* Your instructions: Your reply should be only the number of lines in the records that contain the word "yellow".

* Stored items from a collection:
++++
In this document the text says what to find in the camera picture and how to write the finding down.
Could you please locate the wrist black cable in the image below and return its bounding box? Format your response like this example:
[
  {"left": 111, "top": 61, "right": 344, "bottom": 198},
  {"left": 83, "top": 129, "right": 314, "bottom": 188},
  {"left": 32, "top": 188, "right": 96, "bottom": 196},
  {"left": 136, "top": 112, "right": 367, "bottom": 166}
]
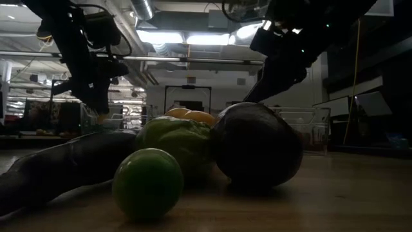
[
  {"left": 221, "top": 0, "right": 268, "bottom": 24},
  {"left": 75, "top": 3, "right": 133, "bottom": 57}
]

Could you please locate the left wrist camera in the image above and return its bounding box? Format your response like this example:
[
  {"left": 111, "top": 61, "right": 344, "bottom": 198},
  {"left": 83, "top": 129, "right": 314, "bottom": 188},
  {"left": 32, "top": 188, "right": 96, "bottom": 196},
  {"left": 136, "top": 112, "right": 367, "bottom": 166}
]
[{"left": 82, "top": 11, "right": 122, "bottom": 49}]

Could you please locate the black door frame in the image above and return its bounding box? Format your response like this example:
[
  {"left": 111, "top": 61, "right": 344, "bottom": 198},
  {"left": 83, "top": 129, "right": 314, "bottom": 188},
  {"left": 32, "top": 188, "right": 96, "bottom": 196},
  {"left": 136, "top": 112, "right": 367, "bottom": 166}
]
[{"left": 164, "top": 84, "right": 212, "bottom": 113}]

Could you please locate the yellow cable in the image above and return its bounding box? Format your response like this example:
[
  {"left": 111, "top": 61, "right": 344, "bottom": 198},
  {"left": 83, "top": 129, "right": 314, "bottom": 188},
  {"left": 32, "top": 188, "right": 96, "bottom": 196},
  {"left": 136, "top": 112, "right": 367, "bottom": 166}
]
[{"left": 342, "top": 18, "right": 361, "bottom": 146}]

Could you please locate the white ceiling box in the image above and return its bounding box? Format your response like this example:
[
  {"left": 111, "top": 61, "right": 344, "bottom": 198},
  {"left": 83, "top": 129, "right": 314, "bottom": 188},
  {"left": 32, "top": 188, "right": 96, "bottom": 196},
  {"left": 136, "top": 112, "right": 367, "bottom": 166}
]
[{"left": 365, "top": 0, "right": 395, "bottom": 17}]

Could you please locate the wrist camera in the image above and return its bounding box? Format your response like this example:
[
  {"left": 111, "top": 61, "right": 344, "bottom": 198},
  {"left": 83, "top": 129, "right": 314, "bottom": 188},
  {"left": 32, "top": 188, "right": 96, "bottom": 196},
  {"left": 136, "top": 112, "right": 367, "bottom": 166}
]
[
  {"left": 250, "top": 28, "right": 276, "bottom": 54},
  {"left": 82, "top": 11, "right": 122, "bottom": 49}
]

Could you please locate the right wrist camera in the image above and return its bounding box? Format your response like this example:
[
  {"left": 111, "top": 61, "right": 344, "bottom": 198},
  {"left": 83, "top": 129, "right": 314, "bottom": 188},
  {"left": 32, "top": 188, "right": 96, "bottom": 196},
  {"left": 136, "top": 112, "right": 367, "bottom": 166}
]
[{"left": 250, "top": 28, "right": 276, "bottom": 54}]

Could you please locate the patterned fabric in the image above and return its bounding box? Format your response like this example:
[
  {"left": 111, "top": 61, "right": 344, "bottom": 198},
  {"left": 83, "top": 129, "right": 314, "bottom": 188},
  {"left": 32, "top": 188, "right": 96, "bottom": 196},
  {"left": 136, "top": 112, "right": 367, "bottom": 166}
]
[{"left": 22, "top": 99, "right": 62, "bottom": 131}]

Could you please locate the green cucumber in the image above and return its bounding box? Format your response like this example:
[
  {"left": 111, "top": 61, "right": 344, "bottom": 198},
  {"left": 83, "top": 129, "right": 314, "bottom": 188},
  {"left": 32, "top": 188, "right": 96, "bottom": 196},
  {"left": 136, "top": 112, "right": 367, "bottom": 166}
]
[{"left": 135, "top": 115, "right": 215, "bottom": 177}]

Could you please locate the light grey desk panel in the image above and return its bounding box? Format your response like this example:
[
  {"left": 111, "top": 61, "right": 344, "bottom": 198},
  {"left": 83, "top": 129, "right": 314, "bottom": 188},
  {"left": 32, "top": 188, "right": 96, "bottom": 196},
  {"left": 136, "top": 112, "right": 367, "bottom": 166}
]
[
  {"left": 353, "top": 90, "right": 394, "bottom": 117},
  {"left": 312, "top": 95, "right": 351, "bottom": 117}
]

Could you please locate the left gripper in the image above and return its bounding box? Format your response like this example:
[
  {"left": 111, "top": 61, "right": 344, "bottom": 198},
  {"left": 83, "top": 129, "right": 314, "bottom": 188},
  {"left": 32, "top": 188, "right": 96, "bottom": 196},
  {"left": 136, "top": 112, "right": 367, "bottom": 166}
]
[{"left": 51, "top": 54, "right": 129, "bottom": 115}]

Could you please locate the silver ventilation duct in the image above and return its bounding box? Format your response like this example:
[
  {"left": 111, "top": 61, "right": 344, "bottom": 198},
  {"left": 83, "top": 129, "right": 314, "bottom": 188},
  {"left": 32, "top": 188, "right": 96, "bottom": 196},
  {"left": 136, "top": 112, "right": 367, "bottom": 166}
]
[{"left": 130, "top": 0, "right": 155, "bottom": 22}]

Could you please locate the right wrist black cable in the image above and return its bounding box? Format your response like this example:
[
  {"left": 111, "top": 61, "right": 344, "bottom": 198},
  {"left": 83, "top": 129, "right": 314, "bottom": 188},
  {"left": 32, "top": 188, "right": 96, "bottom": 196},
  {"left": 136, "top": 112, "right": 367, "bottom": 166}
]
[{"left": 221, "top": 0, "right": 268, "bottom": 24}]

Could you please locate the yellow bell pepper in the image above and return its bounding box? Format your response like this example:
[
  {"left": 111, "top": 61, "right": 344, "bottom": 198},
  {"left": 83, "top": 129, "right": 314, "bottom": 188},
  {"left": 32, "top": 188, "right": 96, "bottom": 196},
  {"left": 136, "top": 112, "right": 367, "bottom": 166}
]
[{"left": 164, "top": 107, "right": 217, "bottom": 127}]

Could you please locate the bright ceiling light panel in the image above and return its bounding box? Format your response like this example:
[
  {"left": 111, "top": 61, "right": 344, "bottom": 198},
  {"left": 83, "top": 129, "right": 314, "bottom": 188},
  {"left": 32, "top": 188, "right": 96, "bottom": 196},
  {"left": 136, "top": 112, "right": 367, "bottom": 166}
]
[
  {"left": 185, "top": 33, "right": 231, "bottom": 46},
  {"left": 236, "top": 23, "right": 263, "bottom": 41},
  {"left": 136, "top": 29, "right": 184, "bottom": 45}
]

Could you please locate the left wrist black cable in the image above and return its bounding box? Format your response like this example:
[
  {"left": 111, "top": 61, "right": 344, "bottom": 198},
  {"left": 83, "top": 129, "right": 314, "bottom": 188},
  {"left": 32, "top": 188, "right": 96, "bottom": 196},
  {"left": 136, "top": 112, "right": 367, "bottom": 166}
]
[{"left": 75, "top": 3, "right": 133, "bottom": 57}]

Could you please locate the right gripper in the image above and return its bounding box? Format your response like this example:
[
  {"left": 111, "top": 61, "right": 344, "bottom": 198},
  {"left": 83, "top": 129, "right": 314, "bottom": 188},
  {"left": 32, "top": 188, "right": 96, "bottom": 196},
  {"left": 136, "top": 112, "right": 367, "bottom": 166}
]
[{"left": 243, "top": 28, "right": 323, "bottom": 103}]

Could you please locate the yellow and black reel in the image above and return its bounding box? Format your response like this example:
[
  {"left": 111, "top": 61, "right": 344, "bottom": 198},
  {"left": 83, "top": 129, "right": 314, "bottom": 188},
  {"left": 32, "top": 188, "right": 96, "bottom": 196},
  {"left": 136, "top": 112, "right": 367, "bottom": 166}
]
[{"left": 35, "top": 24, "right": 54, "bottom": 44}]

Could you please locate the blue object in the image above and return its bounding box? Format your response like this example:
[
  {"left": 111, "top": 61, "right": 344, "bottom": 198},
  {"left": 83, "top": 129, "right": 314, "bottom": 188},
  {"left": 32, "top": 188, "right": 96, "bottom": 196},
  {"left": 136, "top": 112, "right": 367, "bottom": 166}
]
[{"left": 386, "top": 132, "right": 410, "bottom": 150}]

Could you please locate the round green toy vegetable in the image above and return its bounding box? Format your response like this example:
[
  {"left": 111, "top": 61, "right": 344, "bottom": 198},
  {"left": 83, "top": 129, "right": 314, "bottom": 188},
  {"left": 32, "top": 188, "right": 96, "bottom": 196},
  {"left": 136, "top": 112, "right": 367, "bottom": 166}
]
[{"left": 111, "top": 147, "right": 185, "bottom": 222}]

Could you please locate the grey ceiling box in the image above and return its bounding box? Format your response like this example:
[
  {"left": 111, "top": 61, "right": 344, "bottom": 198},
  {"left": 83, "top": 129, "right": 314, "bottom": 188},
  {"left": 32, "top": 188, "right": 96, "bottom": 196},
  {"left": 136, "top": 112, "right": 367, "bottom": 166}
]
[{"left": 208, "top": 9, "right": 229, "bottom": 32}]

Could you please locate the purple eggplant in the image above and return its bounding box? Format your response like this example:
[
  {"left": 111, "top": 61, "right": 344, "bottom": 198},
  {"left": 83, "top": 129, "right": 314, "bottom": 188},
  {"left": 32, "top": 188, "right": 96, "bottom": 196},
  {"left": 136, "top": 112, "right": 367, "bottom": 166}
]
[{"left": 0, "top": 130, "right": 138, "bottom": 217}]
++++
* Result below: 3